依然是熱情的吉吉引著我,走上咯吱作響的樓梯,進入昏暗的房間。
我聽到了簡的聲音。乾澀,但比前次柔和,招呼我坐下。
她站起身,走到了窗戶跟前,將窗簾拉開了。光進入了室內,也照到了她的臉上,她微闔了一下眼睛。我這才看清楚了簡的面目。青白的臉色,是因終年不見陽光。其實她並不如印象中蒼老。光線平復了她的一部分皺紋,這其實是個清秀的人。
簡轉過身來,對我說,歐陽上次拿來的那套「古文活頁」,我整好了。麻煩你幫忙帶給他。
我接過來,看到Temporary Cover已經釘成了傳統線裝,融合宋款和唐朝包背。我由衷地說,漂亮得多了。
簡搖搖頭,說,裡頭我就沒辦法了。內頁是木質紙,纖維短,太容易氧化,脆得很。

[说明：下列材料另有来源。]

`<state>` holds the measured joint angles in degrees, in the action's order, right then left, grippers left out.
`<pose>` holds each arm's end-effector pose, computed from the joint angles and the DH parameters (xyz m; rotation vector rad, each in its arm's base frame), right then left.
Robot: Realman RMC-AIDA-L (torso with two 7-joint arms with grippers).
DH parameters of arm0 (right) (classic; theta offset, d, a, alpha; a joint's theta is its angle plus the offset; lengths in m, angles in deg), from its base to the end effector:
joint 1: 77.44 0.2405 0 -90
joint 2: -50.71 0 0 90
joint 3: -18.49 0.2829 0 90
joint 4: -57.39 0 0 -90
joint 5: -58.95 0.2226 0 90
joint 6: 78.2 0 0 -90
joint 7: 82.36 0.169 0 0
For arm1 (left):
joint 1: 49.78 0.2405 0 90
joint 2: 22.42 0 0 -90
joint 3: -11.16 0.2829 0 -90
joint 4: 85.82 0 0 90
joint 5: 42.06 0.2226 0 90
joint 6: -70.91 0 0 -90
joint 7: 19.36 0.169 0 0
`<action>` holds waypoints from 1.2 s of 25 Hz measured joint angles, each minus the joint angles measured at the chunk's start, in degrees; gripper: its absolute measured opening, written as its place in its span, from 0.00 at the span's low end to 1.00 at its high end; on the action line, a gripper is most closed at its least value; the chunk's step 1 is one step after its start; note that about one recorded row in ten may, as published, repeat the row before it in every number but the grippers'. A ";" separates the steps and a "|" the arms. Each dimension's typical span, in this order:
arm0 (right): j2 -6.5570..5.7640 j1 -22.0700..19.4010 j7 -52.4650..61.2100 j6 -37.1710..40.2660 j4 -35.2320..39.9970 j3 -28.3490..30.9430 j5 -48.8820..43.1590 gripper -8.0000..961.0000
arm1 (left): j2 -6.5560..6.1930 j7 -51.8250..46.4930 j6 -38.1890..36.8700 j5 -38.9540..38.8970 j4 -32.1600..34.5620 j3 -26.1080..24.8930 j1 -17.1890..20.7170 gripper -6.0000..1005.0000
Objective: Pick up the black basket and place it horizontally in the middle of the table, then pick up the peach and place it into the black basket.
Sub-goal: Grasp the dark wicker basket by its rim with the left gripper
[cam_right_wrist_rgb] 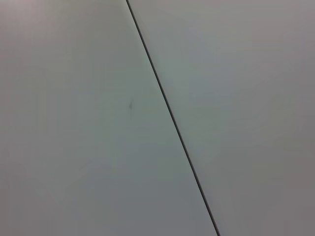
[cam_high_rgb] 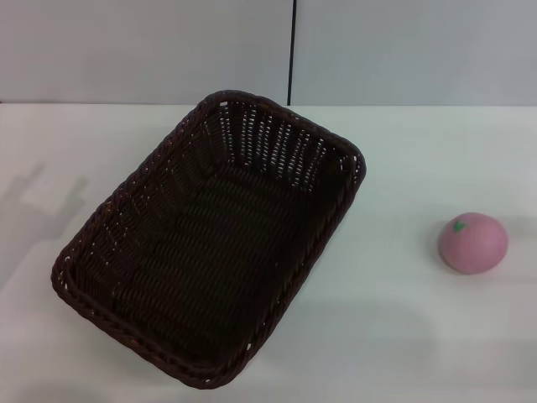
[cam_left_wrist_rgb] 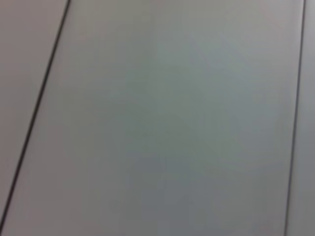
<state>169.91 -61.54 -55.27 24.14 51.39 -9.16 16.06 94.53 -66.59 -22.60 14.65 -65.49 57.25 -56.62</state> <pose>0.3812 0.2607 0.0383 -1.1682 0.5019 1.1039 -0.3770 0.2602 0.0454 -1.7471 -0.5198 -1.1099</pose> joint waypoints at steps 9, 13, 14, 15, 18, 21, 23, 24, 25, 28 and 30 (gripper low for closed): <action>-0.11 0.32 0.23 -0.66 0.36 0.26 -0.01 0.74 | 0.29 -7.33 2.66 3.96 8.09 -0.06 0.90 0.71; -0.11 0.50 0.24 -0.91 0.57 0.50 0.14 0.74 | 0.33 -23.44 7.05 14.54 23.18 -0.27 1.95 0.70; -0.11 0.53 0.24 -0.95 0.62 0.51 0.18 0.74 | 0.36 -29.18 7.78 18.90 29.70 -0.30 2.08 0.70; -0.11 0.55 0.24 -1.03 0.64 0.52 0.27 0.74 | 0.37 -30.64 7.88 20.09 31.26 -0.32 2.09 0.70; -0.11 0.55 0.24 -1.08 0.64 0.54 0.34 0.74 | 0.41 -42.21 7.81 29.30 44.25 -0.28 1.73 0.69; -0.11 0.42 0.24 -1.09 0.65 0.60 0.39 0.74 | 0.43 -52.49 5.82 37.49 55.80 0.03 0.13 0.68; -0.11 0.17 0.24 -0.99 0.65 0.70 0.41 0.74 | 0.37 -59.00 3.56 43.55 62.51 -0.07 -1.77 0.68; -0.10 0.10 0.24 -0.91 0.65 0.74 0.41 0.74 | 0.34 -62.17 2.24 46.75 65.69 -0.15 -2.98 0.68; -0.07 -0.03 0.24 -0.88 0.64 0.82 0.43 0.74 | 0.32 -64.97 0.74 50.16 68.19 -0.23 -4.24 0.67; -0.03 -0.07 0.24 -1.04 0.42 0.86 0.44 0.74 | 0.81 -71.31 -4.63 61.78 73.39 0.40 -9.60 0.66; -0.02 -0.12 0.24 -1.07 0.31 0.86 0.44 0.74 | 1.00 -73.44 -5.83 66.21 73.67 1.88 -11.77 0.64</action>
<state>169.89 -61.66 -55.02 23.07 51.70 -8.30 16.50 95.53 -140.03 -28.43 80.87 8.18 59.13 -68.39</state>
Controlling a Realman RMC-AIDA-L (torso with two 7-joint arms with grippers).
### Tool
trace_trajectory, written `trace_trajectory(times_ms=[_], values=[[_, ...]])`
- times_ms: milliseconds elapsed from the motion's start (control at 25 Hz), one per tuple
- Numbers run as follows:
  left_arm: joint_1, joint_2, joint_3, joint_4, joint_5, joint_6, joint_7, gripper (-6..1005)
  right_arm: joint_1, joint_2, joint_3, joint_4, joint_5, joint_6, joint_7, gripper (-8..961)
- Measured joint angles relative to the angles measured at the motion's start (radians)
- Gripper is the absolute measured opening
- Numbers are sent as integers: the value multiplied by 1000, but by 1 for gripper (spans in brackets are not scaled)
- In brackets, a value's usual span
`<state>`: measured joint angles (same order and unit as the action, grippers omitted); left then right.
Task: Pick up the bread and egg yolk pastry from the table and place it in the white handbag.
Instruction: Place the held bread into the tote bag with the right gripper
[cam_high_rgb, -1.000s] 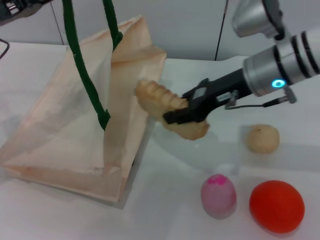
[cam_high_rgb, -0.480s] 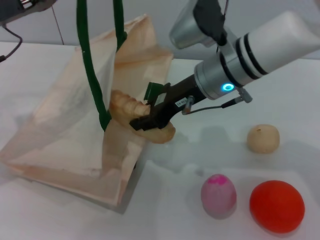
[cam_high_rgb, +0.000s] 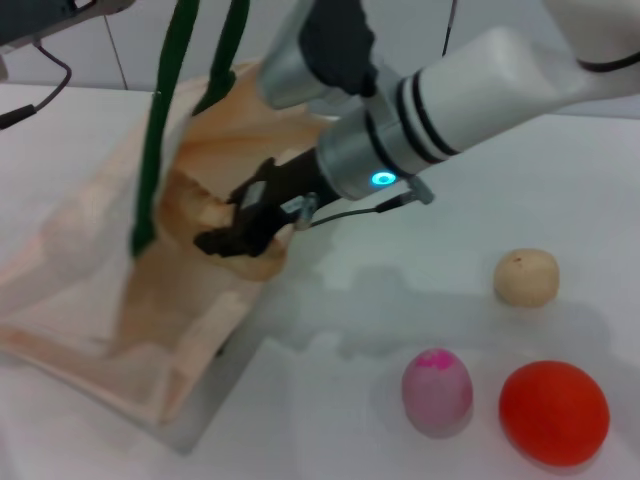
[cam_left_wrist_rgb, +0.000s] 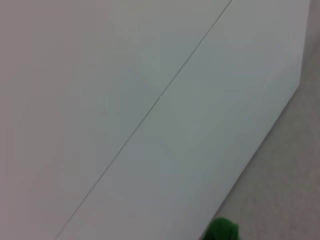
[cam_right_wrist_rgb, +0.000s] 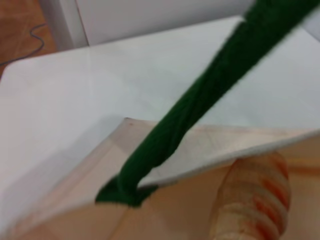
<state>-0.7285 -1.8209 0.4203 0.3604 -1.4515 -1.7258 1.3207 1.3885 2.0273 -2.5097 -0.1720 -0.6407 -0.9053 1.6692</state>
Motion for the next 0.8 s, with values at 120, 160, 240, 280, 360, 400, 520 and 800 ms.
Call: trace_trajectory(times_ms=[120,160,240,280,360,400,520,800], values=[[-6,-2,0,0,6,1,2,140,1,0,3,-64,-1,42,0,301],[-8,-3,0,0,12,5,2,140,2,0,4,-75,-1,47,0,300],[-9,-3,0,0,24,9,2,140,6,0,5,-96,-1,57,1,299],[-9,-3,0,0,30,11,2,140,8,0,5,-101,-1,61,3,299],[-9,-4,0,0,39,14,2,140,12,0,10,-103,-1,73,7,298],[-10,-5,0,-2,42,14,2,140,13,-1,15,-102,-1,86,9,297],[-24,-8,0,-19,47,10,5,140,10,-2,21,-99,-2,143,18,296],[-58,-26,0,-39,54,-26,8,141,3,4,20,-113,-134,274,129,292]])
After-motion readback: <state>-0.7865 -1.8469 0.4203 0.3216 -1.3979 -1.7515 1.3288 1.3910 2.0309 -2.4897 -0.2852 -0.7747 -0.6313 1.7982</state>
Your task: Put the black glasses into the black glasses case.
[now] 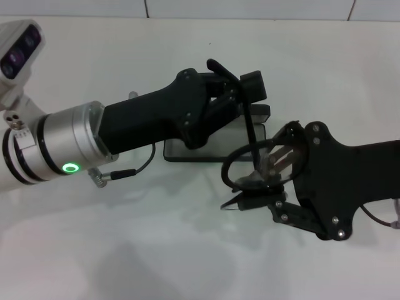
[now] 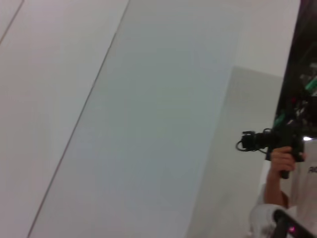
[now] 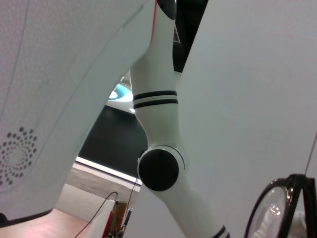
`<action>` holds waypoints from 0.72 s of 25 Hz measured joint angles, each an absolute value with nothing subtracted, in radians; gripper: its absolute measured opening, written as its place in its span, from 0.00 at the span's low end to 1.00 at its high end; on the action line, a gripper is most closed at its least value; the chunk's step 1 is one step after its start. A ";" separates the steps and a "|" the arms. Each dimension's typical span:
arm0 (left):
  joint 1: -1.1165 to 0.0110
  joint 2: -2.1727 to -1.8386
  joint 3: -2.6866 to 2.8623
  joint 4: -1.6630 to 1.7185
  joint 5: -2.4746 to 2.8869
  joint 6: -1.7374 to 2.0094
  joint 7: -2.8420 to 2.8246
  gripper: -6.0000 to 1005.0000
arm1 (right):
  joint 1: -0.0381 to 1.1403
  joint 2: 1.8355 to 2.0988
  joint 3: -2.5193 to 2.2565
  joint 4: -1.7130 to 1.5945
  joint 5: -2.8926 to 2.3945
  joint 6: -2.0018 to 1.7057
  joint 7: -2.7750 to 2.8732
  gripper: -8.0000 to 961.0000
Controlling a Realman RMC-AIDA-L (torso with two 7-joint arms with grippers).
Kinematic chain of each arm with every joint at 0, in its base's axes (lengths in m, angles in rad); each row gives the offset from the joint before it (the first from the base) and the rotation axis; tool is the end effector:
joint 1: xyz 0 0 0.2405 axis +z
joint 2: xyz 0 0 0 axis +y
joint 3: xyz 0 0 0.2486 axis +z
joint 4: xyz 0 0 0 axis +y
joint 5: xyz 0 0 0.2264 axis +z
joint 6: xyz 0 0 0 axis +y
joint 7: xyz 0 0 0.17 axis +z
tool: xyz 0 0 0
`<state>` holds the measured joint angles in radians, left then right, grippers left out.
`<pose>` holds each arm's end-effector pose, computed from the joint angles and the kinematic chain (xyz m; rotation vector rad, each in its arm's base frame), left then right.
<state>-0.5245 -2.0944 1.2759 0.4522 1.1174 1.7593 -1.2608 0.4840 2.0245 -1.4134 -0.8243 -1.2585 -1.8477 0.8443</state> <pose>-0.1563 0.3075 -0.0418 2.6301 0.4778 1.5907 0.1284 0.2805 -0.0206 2.7187 0.7006 -1.3226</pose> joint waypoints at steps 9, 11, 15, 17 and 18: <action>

所以用了修復紙夾住,做成了三明治。這種西式蝴蝶頁,開卷加上「Waste paper」總算牢固些。說到底還是中西合璧,只比原先調了個個。
我將爺爺的書稿拿出來。她戴上眼鏡,小心翻開來,慢慢地看了一會兒,說,書法真是好。歐陽說,令祖父是在杭州國立藝術院讀書的?
我點點頭。她說,我舅舅以往在西泠印社。他們可能會認識。
你放心的話,這份書稿,我先洗一下,除除酸。她說,民國的書,紙張教人頭痛,稍翻翻就脆斷、發黃。你爺爺用的是竹紙,上好成色,他是個行家。
她隨手將桌上一本還在修的書,翻給我看,說,紙壽千年,絹壽八百。你看,這是光緒年的書,還蛀成這樣。有些宋版書用純手工紙,品相卻好很多。這就是所謂新不如舊。
我發現她的話,比預想中的多,我不知如何應對。
我說,那就拜託您了。這書稿受了潮,黏連在一起。我有個朋友還記掛著要掃描,時間可能會趕些。
她說,不妨事。一個星期來拿。
我謝謝她道,那太好了。爺爺留下的,獨一份。交給您就放心了。歐陽教授也說,您到底是看重和他的交情,我是沾了光了。
簡微笑,搖搖頭。
她往前走了幾步,從靠門邊的書架抽下了一本書,對我說,還認得嗎?讓我回心轉意的是這本書。
這是一本精裝的英文書,我看一眼書名。是一本心理學的論文選集,感覺不到有什麼特別之處。
她說,那天你把這本書碰掉在地上。還記得你撿起來的時候,做了什麼。
我仍舊茫然。
簡慢慢說,當時雖然倉促,但是你還是把這本書的Dog ear捋捋平,才闔上書。看得出是順手,下意識的。
我這時才恍然,她說的「狗耳仔」,是指翻看書頁無意折起的邊角。我對那一剎那毫無印象,或許只是出於本能。
簡說,我想,這是個從小就惜書的人。年輕人,你要謝謝自己。

我知道此時,自己走了神。因為簡的話,讓我忽然想起了一個人。